Army Guard Leader Stresses ‘New Norm’
By Army Sgt. 1st Class Jon Soucy
National Guard Bureau
ARLINGTON, Va., Nov. 24, 2010 Army National Guard soldiers who faced mental health issues in the past may have been hesitant to ask for help, because of a fear of being stigmatized or not being promoted.
Army National Guard Command Sgt. Maj. Richard J. Burch briefs participants at the 2010 Association of the U.S. Army annual meeting held in Washington D.C., Oct. 25, 2010. Burch supports the Army Guard’s "New Norm" policy, which focuses on supporting troops with mental health issues. U.S. Air Force photo by Tech. Sgt. John Orrell
(Click photo for screen-resolution image);high-resolution image available.
However, soldiers in the Army National Guard now must adopt the “New Norm” policy, which makes asking for assistance a priority, Command Sgt. Maj. Richard Burch, the command sergeant major of the Army National Guard, said in a memorandum to first-line leaders dated Nov. 19.
“The ‘New Norm’ is the expectation that our soldiers, families and employers speak up and ask for assistance when they face a challenge that they cannot resolve themselves,” he said.

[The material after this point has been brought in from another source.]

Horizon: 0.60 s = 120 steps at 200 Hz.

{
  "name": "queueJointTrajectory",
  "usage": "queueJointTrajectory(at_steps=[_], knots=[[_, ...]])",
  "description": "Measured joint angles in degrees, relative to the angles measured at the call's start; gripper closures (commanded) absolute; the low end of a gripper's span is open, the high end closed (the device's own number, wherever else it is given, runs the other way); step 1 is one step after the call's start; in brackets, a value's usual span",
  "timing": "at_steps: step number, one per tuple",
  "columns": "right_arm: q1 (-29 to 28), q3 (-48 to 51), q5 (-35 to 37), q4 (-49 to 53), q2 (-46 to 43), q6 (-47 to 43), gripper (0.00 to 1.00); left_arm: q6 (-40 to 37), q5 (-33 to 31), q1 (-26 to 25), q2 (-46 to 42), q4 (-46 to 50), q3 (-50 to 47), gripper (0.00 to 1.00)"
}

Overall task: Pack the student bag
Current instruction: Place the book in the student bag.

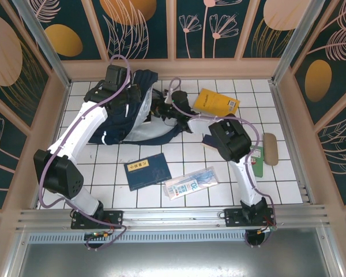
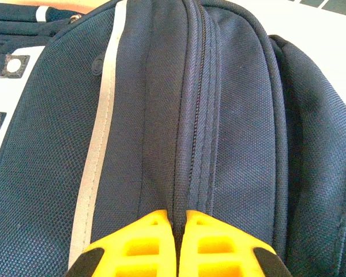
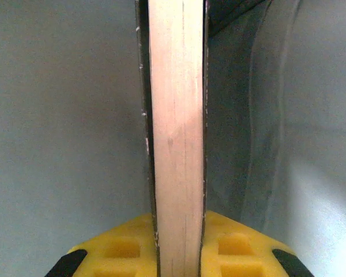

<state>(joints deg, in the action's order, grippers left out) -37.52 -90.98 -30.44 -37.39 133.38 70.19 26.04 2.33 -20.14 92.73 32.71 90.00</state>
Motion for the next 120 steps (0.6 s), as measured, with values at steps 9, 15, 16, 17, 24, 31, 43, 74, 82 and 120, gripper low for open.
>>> queueJointTrajectory(at_steps=[9,15,16,17,24,31,43,74,82,120], knots=[[-0.9,-2.2,1.0,0.9,1.3,0.4,1.00,0.5,0.6,0.0,0.0,-0.1,0.0,1.00],[-1.4,-3.8,1.9,1.6,2.3,0.6,1.00,0.9,1.0,0.0,-0.1,-0.3,0.0,1.00],[-1.5,-4.0,1.9,1.6,2.5,0.7,1.00,1.0,1.1,0.0,-0.1,-0.3,0.0,1.00],[-1.6,-4.3,2.0,1.7,2.7,0.7,1.00,1.1,1.1,0.0,-0.1,-0.3,0.0,1.00],[-2.2,-5.9,2.9,2.2,3.8,0.8,1.00,1.5,1.6,0.0,-0.2,-0.5,0.0,1.00],[-2.8,-7.7,3.7,2.9,5.1,1.0,1.00,1.9,1.9,0.0,-0.2,-0.6,0.0,1.00],[-3.6,-11.1,4.9,4.3,7.4,1.5,1.00,2.5,2.2,0.0,-0.4,-0.8,0.0,1.00],[-5.6,-22.6,6.7,8.9,15.2,2.2,1.00,3.7,2.6,0.1,-0.8,-1.2,0.0,1.00],[-6.0,-25.2,6.9,10.4,16.9,2.2,0.99,3.9,2.6,0.3,-0.8,-1.2,0.0,1.00],[-6.8,-30.9,6.4,14.8,20.2,2.0,0.59,5.0,2.6,0.9,-0.8,-1.7,0.0,1.00]])
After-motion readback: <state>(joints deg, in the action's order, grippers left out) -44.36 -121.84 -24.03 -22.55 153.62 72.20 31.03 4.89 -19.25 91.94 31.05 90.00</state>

The policy, Burch said, seeks to counteract negative stereotypes that some may have toward those who seek help.
“The failure to seek or provide assistance is unacceptable,” he said. “Seeking and providing it is what we expect and encourage.”

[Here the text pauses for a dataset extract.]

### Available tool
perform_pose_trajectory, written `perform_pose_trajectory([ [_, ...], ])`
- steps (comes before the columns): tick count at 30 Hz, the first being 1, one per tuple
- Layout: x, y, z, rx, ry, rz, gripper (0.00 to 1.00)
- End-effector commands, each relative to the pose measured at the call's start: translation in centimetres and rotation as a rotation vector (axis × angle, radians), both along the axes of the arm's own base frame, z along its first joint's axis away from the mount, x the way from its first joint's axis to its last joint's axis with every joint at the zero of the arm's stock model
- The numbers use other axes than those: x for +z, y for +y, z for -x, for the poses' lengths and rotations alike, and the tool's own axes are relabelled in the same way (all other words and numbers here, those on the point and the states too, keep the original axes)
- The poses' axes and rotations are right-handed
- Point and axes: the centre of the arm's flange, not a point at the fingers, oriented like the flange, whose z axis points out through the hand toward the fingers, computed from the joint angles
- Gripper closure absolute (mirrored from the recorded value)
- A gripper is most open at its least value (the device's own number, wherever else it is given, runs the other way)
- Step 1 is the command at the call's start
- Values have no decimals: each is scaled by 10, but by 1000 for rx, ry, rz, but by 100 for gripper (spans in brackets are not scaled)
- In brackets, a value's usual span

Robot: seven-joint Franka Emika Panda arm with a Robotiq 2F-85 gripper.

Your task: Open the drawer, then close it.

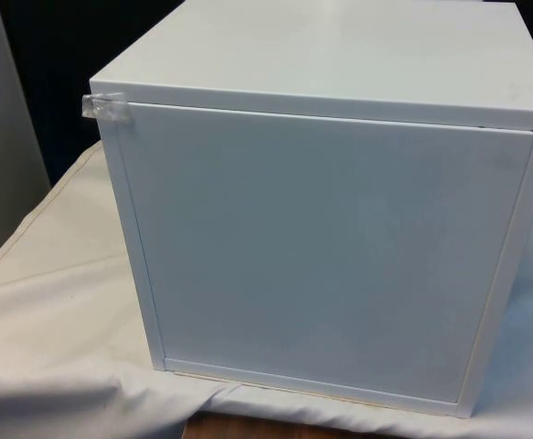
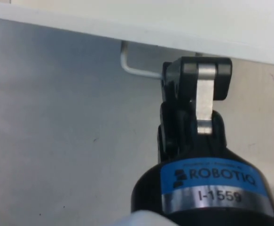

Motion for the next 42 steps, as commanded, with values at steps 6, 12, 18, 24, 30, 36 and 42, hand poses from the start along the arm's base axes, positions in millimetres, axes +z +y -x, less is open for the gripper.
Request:
perform_pose_trajectory([
  [6, -2, 4, 14, 13, -3, 33, 100],
  [12, -3, 4, 23, 22, -3, 41, 100],
  [18, -6, 3, 31, 32, -4, 47, 100],
  [24, -7, 4, 39, 41, -7, 54, 100],
  [30, -8, 9, 46, 44, -13, 50, 100],
  [36, -2, 14, 52, 32, -35, 16, 100],
  [42, 0, 16, 59, 18, -48, -15, 100],
])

Burch likened it to having a flat tire on the highway. While most are able to change the flat tire for the spare tire on their own, he said, that is a temporary solution.
To fix the flat tire itself, the help of a professional is needed, he said.
“Very few are able to fix the flat tire without assistance from a professional, the service department employee trained to patch and repair flat tires,” Burch said. “It is not a sign of weakness [to ask for that help]. We should know our limitations and seek assistance when we have exceeded our abilities.”
Burch also encouraged soldiers to use the Buddy-to-Buddy or Peer-to-Peer programs in addition to professional services.
The goal is that soldiers ask for help rather than to try and work through problems on their own.
“When reaching out to a buddy or peer and seeking out the professionals becomes the norm, we can proclaim success,” Burch said. “The ultimate goal is to find an acceptable solution before an issue becomes a problem.”
Burch said the “New Norm” policy also ties in directly with the Army’s Warrior Ethos of mission first, never quitting or accepting defeat, and helping other warriors when they need it.
Embracing the policy as part of the Warrior Ethos, he said, is one of the ways leaders can ensure the “New Norm” becomes just that.
“We must establish that not seeking help is a behavior that is unacceptable,” Burch said. “We value each member of the [team] too much to leave them stranded beside the road. Most of all, we will not tolerate any mistreatment of those who seek help. The Warrior Ethos demonstrates every facet of this expectation.”
As more leaders engage with and know those under their command, Burch said, the better prepared the entire team will be to provide help if needed.
“We expect all [leaders] … to be engaged in knowing their team, reaching out to the team, helping when we can, and guiding each other to the professionals that are available through the resources available in our network of providers,” he said.
And that, Burch said, starts with the Army Guard’s senior leadership.
The leadership of Army Guard soldiers, their families and employers “is committed to moving forward with this expectation as the ‘New Norm,’” he said.